Most were in folders, but on top was a single loose sheet of 8th Air Force stationery with a terse note handwritten on it: "For your records. CEL"

With furrowed brow, Minna put it aside and opened the folders, thumbing through their contents one by one. The first was a flight plan for a test flight of the XB-36 experimental bomber: Paris-Orly to Brandenburg, 15–16 June, followed by a routine post-test ferry flight from Brandenburg to the Consolidated Vultee Aircraft Corporation's plant in Fort Worth, Texas on the 17th, both stamped as having been completed without incident.

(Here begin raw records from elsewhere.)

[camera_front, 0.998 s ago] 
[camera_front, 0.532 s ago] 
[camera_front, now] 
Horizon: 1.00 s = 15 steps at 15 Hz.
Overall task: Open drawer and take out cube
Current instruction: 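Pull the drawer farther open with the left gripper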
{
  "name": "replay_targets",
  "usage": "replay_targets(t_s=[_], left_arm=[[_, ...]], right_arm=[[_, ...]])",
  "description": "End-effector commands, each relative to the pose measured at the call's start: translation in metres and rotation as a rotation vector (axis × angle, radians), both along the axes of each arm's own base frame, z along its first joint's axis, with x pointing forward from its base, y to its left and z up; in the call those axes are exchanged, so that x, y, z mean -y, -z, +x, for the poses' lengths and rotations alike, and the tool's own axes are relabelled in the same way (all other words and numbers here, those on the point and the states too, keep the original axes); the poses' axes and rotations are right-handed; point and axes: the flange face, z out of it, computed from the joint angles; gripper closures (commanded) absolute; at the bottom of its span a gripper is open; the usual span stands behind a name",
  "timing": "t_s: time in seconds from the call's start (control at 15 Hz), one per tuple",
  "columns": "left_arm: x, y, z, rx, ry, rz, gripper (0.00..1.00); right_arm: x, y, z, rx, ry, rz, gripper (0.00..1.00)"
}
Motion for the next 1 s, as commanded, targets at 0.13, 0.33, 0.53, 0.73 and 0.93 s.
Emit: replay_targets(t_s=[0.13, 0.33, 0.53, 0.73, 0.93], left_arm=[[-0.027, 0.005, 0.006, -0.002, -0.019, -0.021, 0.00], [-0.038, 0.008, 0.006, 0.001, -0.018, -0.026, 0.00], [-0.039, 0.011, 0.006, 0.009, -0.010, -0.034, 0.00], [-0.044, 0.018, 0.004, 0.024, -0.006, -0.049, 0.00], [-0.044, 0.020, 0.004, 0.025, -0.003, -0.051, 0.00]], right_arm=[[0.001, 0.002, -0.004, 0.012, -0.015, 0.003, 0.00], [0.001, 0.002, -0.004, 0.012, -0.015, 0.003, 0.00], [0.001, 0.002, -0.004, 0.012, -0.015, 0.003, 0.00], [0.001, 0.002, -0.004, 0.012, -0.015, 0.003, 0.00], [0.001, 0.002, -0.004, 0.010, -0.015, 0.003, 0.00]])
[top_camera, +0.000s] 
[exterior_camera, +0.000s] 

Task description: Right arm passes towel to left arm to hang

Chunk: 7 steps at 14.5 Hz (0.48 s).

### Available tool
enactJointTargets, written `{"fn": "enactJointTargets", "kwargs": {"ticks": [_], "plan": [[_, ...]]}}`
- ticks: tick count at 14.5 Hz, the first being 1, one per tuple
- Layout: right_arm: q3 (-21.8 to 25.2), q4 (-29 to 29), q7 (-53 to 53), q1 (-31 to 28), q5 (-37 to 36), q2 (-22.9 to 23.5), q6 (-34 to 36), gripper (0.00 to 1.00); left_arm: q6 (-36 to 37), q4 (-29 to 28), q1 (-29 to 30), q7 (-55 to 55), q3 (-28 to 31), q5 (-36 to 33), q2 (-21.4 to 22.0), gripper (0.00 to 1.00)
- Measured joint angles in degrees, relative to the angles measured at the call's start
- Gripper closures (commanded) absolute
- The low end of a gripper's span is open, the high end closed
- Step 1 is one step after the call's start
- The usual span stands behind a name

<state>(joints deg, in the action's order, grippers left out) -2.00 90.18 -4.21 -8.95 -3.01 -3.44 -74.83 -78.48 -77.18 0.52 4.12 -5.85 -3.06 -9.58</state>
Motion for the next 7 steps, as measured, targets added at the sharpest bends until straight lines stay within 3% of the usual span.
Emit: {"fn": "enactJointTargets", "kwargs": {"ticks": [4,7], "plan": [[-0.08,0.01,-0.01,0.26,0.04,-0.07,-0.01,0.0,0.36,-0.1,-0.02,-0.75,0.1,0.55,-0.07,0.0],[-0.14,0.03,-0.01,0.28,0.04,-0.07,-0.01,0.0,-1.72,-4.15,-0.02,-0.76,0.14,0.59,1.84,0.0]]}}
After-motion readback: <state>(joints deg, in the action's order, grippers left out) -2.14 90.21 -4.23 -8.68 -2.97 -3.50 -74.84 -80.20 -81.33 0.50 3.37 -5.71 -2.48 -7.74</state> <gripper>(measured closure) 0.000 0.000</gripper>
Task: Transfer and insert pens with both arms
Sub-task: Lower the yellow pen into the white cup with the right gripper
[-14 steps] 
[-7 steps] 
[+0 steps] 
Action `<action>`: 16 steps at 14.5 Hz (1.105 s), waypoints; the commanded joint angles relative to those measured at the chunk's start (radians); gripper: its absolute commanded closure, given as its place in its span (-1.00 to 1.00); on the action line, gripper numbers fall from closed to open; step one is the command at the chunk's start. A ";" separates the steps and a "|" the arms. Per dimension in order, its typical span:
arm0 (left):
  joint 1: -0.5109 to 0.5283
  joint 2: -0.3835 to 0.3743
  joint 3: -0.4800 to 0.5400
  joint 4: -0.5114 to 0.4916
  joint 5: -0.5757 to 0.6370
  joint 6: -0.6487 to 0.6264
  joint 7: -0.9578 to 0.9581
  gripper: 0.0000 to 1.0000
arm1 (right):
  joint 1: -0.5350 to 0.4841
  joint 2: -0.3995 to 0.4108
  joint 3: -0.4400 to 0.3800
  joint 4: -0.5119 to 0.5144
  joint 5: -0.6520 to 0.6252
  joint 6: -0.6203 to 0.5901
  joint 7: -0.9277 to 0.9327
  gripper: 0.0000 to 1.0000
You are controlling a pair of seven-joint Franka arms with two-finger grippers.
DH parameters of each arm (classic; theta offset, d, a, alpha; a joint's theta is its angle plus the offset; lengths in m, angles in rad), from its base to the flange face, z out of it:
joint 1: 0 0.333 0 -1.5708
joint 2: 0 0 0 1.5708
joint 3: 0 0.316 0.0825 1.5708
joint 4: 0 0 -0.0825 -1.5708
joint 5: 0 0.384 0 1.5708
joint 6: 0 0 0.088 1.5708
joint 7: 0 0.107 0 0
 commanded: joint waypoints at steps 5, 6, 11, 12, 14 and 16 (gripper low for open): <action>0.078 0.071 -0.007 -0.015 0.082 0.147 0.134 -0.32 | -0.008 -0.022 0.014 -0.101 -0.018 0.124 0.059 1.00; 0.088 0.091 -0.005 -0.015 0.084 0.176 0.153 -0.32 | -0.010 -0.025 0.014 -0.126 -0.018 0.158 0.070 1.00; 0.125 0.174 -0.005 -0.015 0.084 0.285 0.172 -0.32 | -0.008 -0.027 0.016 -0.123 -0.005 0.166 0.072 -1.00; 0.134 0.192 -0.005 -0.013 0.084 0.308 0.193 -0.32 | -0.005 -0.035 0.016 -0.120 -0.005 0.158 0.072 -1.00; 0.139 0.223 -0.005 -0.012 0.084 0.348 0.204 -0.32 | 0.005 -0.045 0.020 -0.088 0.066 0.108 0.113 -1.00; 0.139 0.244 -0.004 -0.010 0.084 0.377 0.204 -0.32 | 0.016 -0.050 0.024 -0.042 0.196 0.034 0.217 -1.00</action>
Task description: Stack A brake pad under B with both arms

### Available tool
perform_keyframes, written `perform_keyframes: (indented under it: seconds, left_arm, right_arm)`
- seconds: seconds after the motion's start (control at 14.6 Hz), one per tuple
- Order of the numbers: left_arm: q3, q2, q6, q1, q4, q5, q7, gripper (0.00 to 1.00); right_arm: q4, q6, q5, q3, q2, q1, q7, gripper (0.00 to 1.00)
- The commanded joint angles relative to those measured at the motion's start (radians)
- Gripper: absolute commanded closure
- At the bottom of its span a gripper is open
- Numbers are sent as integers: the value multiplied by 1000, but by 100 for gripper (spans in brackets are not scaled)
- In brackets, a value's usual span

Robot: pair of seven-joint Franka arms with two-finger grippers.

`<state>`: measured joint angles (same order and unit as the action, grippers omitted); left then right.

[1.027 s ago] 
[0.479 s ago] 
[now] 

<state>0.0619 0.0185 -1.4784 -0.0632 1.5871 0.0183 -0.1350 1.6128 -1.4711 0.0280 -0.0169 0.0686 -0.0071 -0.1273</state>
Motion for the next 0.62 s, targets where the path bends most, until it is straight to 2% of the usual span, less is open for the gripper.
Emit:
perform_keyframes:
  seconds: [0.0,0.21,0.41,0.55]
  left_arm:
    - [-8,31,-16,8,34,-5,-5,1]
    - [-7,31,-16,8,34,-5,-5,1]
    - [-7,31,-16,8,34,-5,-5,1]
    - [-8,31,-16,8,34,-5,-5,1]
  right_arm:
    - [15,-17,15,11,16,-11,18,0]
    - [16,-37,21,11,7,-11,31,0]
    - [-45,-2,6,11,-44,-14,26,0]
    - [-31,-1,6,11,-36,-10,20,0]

There followed postflight reports from the test aircrew, all of them quite ordinary; after that, a stack of blank forms soliciting comments from the witches who participated in the test, especially regarding suggested modifications and improvements to be considered during the aircraft's pending upgrade from XB-36 (experimental) to YB-36A (pre-production prototype). This, the covering instructions noted, was slated to begin as soon as the engineering evaluation from the Paris–Brandenburg test was completed.

Minna reviewed the documents twice, examining them carefully. All were stamped and countersigned appropriately—perfectly in order, parts of the complicated but routine business of flight-testing a new and as-yet-unique combat aircraft. Nowhere in any of them was any mention made of the aicraft having been hijacked by witches of the First Joint Special Air Fleet for purposes that very easily could have been deemed non-military, and which even the most charitable assessment would have to call highly irregular.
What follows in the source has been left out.